** REQUIRED ACTION **
Nothing but the pictures may be left out. Restate the rest of the entries word for word.

START SUPPLIED RECORDS

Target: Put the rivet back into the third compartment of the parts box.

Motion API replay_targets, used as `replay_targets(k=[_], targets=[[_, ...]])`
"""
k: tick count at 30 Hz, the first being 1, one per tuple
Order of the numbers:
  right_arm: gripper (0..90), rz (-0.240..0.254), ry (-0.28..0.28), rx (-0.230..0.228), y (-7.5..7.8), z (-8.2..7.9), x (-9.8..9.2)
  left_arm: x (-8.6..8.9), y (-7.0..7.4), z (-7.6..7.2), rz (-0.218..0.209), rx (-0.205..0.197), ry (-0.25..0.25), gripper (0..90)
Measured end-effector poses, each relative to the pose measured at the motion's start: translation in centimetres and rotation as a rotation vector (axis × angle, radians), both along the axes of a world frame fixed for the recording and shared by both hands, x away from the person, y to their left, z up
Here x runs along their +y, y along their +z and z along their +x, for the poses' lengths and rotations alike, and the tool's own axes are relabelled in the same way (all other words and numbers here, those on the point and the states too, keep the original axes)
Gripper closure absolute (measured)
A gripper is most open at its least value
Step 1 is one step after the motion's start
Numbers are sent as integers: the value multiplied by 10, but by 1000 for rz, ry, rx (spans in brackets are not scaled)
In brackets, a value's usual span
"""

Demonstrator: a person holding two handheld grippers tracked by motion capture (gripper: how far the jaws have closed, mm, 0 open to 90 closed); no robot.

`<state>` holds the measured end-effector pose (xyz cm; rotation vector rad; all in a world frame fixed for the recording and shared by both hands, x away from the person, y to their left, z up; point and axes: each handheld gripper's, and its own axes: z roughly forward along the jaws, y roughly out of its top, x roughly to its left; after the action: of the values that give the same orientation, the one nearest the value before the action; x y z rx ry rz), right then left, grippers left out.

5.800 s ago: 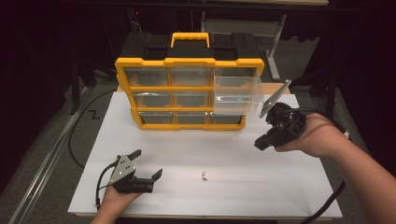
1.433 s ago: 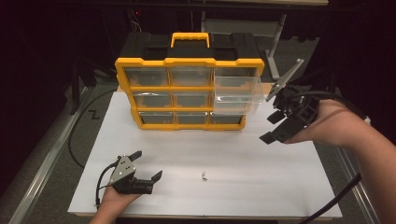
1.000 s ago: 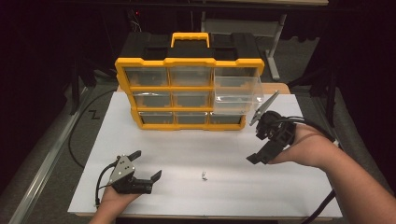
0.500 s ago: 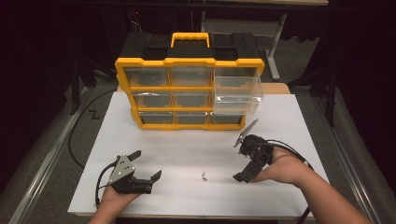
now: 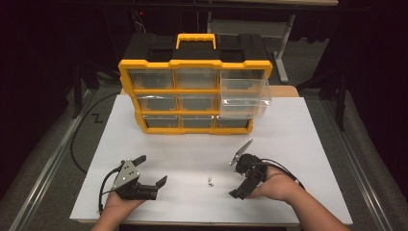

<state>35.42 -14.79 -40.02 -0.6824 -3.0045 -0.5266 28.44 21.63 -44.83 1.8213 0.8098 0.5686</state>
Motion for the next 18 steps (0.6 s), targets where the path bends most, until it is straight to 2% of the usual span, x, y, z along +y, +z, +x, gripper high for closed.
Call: replay_targets(k=[3, 7, 18], targets=[[87, 3, 15, 3, -5, -1, 9, 0, 0, 0, -2, 0, 0, 3], [168, 21, 47, -8, -8, -1, 20, 0, 0, 0, 1, 0, -2, 3], [432, 60, 120, -3, -10, 1, 45, 0, 0, 0, -2, 4, -5, 3]])
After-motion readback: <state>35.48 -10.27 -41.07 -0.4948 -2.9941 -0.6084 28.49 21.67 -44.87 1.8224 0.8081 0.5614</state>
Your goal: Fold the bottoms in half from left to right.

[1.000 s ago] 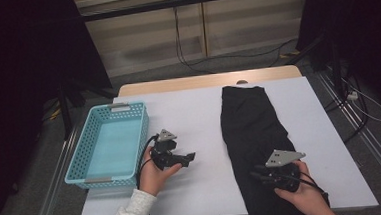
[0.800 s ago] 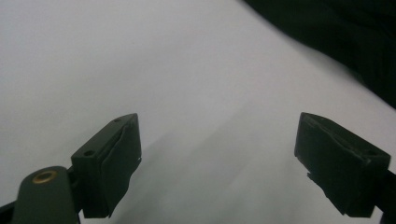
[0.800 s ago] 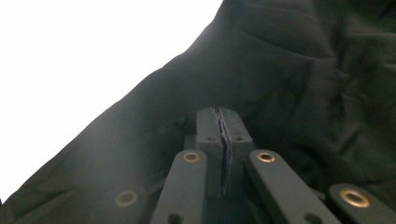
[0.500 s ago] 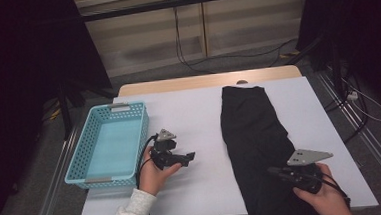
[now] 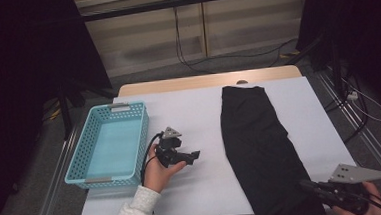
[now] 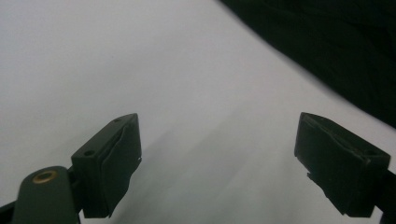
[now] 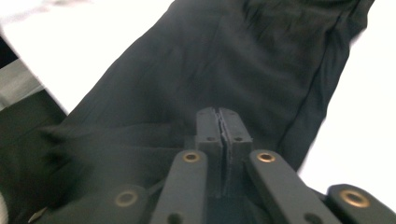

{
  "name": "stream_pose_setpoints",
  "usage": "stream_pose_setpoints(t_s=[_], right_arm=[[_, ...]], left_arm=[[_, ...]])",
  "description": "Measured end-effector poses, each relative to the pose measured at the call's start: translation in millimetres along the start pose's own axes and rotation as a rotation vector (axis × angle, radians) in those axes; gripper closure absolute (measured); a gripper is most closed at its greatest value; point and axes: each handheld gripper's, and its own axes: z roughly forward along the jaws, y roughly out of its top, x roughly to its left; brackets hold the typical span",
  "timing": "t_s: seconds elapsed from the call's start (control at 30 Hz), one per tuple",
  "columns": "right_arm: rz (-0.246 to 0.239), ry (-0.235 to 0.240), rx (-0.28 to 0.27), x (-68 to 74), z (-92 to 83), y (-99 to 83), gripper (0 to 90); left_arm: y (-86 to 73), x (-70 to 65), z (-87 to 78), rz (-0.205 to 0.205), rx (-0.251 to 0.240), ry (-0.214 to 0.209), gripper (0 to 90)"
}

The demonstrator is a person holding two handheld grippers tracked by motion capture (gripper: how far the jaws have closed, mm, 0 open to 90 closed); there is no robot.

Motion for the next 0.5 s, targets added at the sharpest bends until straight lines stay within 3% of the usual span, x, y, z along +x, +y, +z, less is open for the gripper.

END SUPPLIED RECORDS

** SOLUTION TO THIS EXERCISE **
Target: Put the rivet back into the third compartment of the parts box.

Motion API replay_targets, used as `replay_targets(k=[_], targets=[[_, ...]])`
"""
k: tick count at 30 Hz, the first being 1, one per tuple
Order of the numbers:
  right_arm: gripper (0..90), rz (-0.240..0.254), ry (-0.28..0.28), rx (-0.230..0.228), y (-7.5..7.8), z (-8.2..7.9), x (-9.8..9.2)
  left_arm: x (-8.6..8.9), y (-7.0..7.4), z (-7.6..7.2), rz (-0.218..0.209), rx (-0.205..0.197), ry (-0.25..0.25), gripper (0..90)
Measured end-effector poses, each relative to the pose measured at the motion's start: translation in centimetres and rotation as a rotation vector (axis × angle, radians), both along the axes of a world frame fixed for the recording and shared by both hands, x away from the person, y to their left, z up
Here x runs along their +y, y along their +z and z along their +x, for the poses' lengths and rotations alike, and the tool's own axes are relabelled in the same way (all other words and numbers here, those on the point and the states too, keep the original axes)
Gripper closure absolute (measured)
A gripper is most open at its least value
Step 1 is one step after the motion's start
Numbers are sent as integers: the value multiplied by 10, but by 1000 for rz, ry, rx (spans in brackets are not scaled)
In brackets, a value's usual span
"""

Demonstrator: a person holding two handheld grippers tracked by motion capture (gripper: how far the jaws have closed, mm, 0 open to 90 closed); no robot.

`<state>` holds the measured end-effector pose (xyz cm; rotation vector rad; all in a world frame fixed for the recording and shared by both hands, x away from the person, y to their left, z up; point and axes: each handheld gripper's, and its own axes: z roughly forward along the jaws, y roughly out of its top, x roughly to its left; after the action: of the values that give the same orientation, the one nearest the value before the action; x y z rx ry rz), right then left, grippers left out.

5.800 s ago: 
1.433 s ago: 
1.000 s ago: 
0.500 s ago: 
now: 

<state>35.42 -14.79 -40.02 -0.6824 -3.0045 -0.5266 28.44 21.63 -44.83 1.8213 0.8098 0.5686</state>
Motion for the next 18 steps (0.6 s), targets where the path bends most, until it is straight to 2% of the usual span, x, y, z along +y, +z, +x, gripper high for closed.
Call: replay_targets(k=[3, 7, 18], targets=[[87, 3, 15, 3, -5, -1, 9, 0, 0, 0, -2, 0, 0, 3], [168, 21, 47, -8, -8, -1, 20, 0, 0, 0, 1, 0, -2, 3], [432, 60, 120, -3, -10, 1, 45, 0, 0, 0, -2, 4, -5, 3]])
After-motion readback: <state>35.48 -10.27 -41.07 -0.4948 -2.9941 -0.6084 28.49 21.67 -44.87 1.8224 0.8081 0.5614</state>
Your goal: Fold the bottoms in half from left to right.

[1.000 s ago] 
[0.800 s ago] 
[0.800 s ago] 
[0.500 s ago] 
[now] 
[now] 
[now] 

{
  "name": "stream_pose_setpoints",
  "usage": "stream_pose_setpoints(t_s=[_], right_arm=[[_, ...]], left_arm=[[_, ...]])",
  "description": "Measured end-effector poses, each relative to the pose measured at the call's start: translation in millimetres along the start pose's own axes and rotation as a rotation vector (axis × angle, radians) in those axes; gripper closure absolute (measured); a gripper is most closed at its greatest value; point and axes: each handheld gripper's, and its own axes: z roughly forward along the jaws, y roughly out of its top, x roughly to its left; brackets hold the typical span",
  "timing": "t_s: seconds elapsed from the call's start (control at 30 Hz), one per tuple",
  "columns": "right_arm: rz (-0.246 to 0.239), ry (-0.235 to 0.240), rx (-0.28 to 0.27), x (-68 to 74), z (-92 to 83), y (-99 to 83), gripper (0 to 90); left_arm: y (-86 to 73), x (-70 to 65), z (-87 to 78), rz (-0.205 to 0.205), rx (-0.251 to 0.240), ry (-0.214 to 0.209), gripper (0 to 90)"
}

The demonstrator is a person holding two handheld grippers tracked by motion capture (gripper: how far the jaws have closed, mm, 0 open to 90 closed); there is no robot.

Motion for the next 0.5 s, targets added at the sharpest bends until straight lines stay within 3% of the usual span, x, y, z along +x, +y, +z, less is open for the gripper.

Now the exercise is finished.